_Instructions for the task_
The lines wanted are those in the data below that include "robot".
::::
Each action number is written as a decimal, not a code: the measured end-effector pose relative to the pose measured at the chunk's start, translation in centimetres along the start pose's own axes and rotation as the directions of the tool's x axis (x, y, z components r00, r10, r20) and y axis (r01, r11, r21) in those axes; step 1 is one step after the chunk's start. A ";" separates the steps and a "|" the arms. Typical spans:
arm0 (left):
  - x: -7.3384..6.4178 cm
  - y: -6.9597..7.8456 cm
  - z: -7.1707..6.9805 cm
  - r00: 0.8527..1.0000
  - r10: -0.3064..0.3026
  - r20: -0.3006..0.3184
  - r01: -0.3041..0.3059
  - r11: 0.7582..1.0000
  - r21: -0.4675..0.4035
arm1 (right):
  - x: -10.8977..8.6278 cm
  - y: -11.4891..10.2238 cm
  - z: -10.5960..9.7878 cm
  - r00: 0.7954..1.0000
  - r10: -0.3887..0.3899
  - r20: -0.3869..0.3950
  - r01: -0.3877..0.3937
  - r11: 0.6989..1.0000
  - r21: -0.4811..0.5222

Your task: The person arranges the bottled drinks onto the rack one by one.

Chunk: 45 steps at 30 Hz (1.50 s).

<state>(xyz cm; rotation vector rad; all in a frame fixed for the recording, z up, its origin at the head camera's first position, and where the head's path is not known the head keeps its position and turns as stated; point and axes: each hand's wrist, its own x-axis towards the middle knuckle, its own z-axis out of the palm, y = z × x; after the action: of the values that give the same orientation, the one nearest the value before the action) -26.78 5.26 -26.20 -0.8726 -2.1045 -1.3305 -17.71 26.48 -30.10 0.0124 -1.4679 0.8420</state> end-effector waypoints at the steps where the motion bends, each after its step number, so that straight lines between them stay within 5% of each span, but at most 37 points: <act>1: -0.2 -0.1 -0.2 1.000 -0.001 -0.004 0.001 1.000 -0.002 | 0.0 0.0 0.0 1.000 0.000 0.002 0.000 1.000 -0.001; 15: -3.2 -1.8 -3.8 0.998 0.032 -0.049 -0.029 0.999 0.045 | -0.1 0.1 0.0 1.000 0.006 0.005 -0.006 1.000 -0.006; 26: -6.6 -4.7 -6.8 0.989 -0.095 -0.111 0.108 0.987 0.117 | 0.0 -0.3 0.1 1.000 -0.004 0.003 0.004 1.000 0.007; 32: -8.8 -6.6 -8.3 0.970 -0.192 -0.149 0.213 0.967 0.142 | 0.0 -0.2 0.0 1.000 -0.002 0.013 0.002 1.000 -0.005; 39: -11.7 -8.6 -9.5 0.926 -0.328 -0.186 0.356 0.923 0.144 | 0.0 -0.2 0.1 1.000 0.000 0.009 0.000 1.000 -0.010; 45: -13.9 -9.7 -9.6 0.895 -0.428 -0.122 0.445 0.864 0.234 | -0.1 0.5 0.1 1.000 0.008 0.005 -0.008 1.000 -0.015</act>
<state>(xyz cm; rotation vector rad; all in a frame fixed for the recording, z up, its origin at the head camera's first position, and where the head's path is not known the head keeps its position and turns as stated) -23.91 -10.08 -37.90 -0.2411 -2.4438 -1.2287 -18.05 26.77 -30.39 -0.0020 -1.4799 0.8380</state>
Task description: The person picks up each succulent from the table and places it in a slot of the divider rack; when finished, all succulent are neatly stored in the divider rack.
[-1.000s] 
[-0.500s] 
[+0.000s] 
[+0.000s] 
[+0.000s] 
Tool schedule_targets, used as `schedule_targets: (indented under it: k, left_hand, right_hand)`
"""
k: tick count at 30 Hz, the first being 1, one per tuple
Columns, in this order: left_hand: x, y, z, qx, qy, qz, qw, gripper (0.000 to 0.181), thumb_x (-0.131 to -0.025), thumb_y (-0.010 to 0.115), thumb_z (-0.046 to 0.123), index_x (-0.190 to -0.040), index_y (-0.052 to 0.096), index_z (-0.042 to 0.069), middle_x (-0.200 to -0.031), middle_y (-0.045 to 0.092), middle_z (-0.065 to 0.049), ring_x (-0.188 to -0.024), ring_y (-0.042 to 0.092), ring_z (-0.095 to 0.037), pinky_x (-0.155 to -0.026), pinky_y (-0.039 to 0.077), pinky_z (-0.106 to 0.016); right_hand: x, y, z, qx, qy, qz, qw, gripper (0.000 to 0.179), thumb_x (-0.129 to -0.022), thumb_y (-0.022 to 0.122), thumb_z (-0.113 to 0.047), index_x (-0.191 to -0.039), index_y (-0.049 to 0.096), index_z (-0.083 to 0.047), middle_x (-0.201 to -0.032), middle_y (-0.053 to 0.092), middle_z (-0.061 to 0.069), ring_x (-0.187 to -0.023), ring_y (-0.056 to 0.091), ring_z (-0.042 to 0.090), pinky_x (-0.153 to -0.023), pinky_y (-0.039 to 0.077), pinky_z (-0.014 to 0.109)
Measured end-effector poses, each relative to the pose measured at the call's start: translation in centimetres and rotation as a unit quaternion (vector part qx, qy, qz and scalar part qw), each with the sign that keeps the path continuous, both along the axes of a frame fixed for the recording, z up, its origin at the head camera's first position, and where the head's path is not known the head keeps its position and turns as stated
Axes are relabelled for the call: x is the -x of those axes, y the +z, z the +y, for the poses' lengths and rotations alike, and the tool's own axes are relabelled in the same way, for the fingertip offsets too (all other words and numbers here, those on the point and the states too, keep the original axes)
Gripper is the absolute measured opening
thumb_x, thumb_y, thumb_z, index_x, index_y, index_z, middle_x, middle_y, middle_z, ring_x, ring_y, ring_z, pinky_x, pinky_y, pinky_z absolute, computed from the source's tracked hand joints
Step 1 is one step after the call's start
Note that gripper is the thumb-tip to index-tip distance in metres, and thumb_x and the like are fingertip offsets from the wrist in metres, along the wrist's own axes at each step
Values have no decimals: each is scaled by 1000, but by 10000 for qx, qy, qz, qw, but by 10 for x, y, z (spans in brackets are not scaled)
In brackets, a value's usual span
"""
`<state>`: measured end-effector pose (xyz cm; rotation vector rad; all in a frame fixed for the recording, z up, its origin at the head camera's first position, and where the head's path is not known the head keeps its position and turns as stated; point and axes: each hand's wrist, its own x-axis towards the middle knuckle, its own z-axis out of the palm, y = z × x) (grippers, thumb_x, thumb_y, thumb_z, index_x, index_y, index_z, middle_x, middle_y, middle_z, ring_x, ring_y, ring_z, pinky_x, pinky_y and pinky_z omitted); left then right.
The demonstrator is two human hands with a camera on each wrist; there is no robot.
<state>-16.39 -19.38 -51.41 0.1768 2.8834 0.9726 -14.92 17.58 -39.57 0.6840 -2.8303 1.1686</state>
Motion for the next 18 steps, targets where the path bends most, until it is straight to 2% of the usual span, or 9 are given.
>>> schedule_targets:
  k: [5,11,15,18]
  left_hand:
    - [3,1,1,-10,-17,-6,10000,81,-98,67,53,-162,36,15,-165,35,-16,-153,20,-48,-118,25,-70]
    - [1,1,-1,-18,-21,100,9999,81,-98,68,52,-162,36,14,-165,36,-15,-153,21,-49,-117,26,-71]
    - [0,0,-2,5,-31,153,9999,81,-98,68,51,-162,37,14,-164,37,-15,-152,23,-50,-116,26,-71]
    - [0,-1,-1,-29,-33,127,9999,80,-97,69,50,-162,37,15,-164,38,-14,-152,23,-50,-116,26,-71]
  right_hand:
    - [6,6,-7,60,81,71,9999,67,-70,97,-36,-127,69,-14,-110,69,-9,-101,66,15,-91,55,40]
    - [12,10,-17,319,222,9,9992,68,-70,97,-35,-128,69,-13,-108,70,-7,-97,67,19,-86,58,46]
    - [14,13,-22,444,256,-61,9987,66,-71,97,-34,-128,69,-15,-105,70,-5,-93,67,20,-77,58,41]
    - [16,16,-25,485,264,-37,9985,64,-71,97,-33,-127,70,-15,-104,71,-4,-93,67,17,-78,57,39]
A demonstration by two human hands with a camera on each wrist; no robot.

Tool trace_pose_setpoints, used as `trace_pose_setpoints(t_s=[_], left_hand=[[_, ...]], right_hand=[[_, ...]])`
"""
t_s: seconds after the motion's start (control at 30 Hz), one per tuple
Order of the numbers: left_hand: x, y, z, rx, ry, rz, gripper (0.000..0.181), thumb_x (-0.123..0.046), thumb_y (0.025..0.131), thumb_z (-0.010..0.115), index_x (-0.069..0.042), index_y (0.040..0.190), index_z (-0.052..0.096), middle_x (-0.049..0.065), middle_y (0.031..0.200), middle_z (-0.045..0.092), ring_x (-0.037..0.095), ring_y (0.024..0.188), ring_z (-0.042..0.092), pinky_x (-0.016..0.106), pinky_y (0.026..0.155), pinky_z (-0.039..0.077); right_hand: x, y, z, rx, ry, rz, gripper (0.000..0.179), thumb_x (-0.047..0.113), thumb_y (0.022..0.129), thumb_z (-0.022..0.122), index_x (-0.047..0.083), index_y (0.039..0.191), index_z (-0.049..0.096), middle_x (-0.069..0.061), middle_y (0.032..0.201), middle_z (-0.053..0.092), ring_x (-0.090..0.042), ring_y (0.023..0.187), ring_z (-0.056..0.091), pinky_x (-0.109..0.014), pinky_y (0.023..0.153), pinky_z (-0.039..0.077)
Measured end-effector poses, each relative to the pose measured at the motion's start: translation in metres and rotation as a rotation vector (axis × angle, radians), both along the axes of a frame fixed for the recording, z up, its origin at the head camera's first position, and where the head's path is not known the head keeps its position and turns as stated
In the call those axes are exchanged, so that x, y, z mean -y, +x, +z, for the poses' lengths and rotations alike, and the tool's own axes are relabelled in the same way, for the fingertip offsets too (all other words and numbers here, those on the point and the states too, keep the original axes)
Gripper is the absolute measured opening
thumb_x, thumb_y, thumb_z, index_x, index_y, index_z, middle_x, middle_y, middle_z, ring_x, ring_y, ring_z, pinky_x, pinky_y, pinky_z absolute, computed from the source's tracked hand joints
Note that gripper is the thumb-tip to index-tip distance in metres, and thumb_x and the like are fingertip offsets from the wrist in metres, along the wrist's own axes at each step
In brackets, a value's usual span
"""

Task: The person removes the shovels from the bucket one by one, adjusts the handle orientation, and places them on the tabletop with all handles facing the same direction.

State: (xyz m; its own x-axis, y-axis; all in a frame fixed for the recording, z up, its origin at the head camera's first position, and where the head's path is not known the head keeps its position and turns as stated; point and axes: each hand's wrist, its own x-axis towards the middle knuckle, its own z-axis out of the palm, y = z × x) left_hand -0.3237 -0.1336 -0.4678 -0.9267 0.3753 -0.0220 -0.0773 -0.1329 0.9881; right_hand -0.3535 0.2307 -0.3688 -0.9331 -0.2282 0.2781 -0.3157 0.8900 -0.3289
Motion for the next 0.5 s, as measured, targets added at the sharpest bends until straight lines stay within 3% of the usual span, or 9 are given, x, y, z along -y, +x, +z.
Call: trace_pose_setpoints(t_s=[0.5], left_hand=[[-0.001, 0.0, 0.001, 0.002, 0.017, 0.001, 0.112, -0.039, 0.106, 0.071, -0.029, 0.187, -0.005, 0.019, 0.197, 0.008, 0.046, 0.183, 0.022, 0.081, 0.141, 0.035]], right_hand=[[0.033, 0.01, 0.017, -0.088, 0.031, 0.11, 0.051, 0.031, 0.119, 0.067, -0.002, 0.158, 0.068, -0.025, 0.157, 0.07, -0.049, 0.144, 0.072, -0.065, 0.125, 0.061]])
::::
_Solved problem_
The demonstrator is two human hands with a camera on each wrist; there is no robot.
A demonstration by two human hands with a camera on each wrist; no robot.

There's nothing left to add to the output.